Balanced on wedges of punk, old-time string band, American and European folk, and soulful balladry, Al is an entertainer, road warrior, storyteller, and one helluva musician. His second album and Bloodshot debut Circle Round the Signs is built on a sonic framework sharing an intersection with the Bad Livers’ lawless next-gen take on traditional country & bluegrass, and Black Flag’s burn-it-all-down revolt and breakneck tempos. From the train-hopping tale of “Pennsylvania Turnpike” – updating steel rails to concrete ribbons – to the shout-along, late-night lament of “Insomnia” (“I toss and I turn in my bed every night/ I’m sober but my mind’s as high as a kite”), the aural dexterity is thrilling. 

Woody Guthrie’s “Slipknot” gets a complex, Western swing cum prog-grass treatment, led by the angular fiddling of Felipe Tobar, that would make acoustic thrash godfathers Split Lip Rayfield grin demonically. And “Want One” blazes down the dirt track with a Stanley Brothers fireball energy driven by Scorch’s clawhammer banjoing, and the it’s-safe-to-laugh-now adventure of meeting an intensely inebriated fan while busking across the country. 
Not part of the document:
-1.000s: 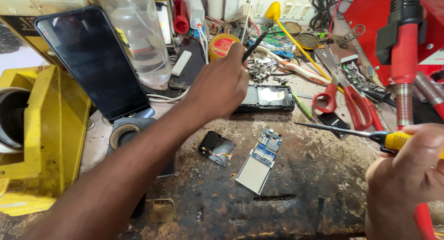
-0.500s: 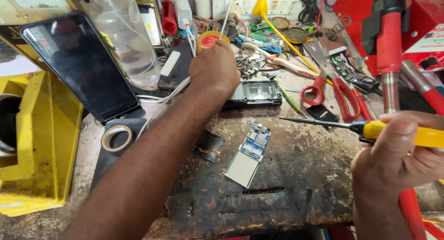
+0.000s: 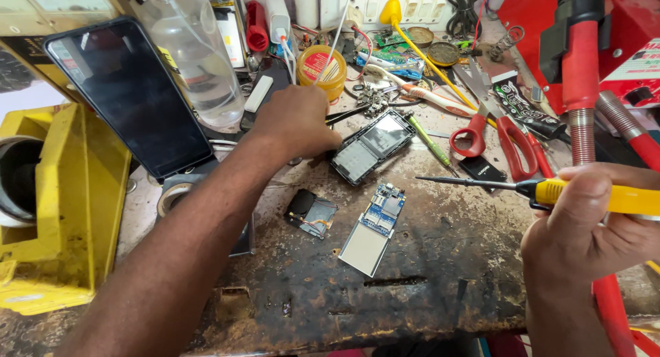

But Scorch is far more than lightning for lightning’s sake. Through 10 songs of high wire musicianship, debilitating despair, wild-eyed hope, and sharpelbowed views of social (in)justice, he deftly maintains a balance of precise touch and texture, pop catchiness and frenetic intensity. That Minutemen inspired “jam econo” vibe embracing the freedom of art and community as long as you’re working hard and bringing your friends along for the ride?… Yeah, that’s here too. 

He shows a keen ear for the Mekons’ trans-Atlantic roots and marries it to the Avett Brothers’ big stage sound on “Lost At Sea.” Likewise, there is depth in the song’s lyrics during the cliffhanging, reallife narrative of a best friend almost dying when the HMS Bounty sank in Hurricane Sandy: 

“When I heard of the wreck my heart left my chest/ tears came rolling down/ the same sun shone through the window/ I thought of a world without you around” 

DIY show shakedowns parallel a down-and-out-on-Clout-Street message (“Every bossman is on another bossman’s take/ There ain’t no free man except the one you make”) on the vaudeville-via-Eastern European klezmer door-kicker “Everybody Out.” With its bittersweet imagery and mournful harmonies, “Lonesome Low” goes beyond the blue grass and into the deep woods. While the elegiac french horn in “Poverty Draft” wouldn’t sound out of place if it was played in a WWI trench, nor would its message of the poor being the tools of war (“The fight for freedom pays more than minimum wage”). 

A punk rock banjo-wielding John Prine or Billy Bragg, Al Scorch writes for the everyperson. Through his acrobatically poetic politics, hopeful tales of love lost (“Love After Death”), or cathartic takes on urban chaos (“City Lullaby”), he pens rowdy campfire stories, calls for action, and draws the epic from the ordinary. Celebrate, right a wrong, or find your path and go for it. It’s heavy shit, but so is life.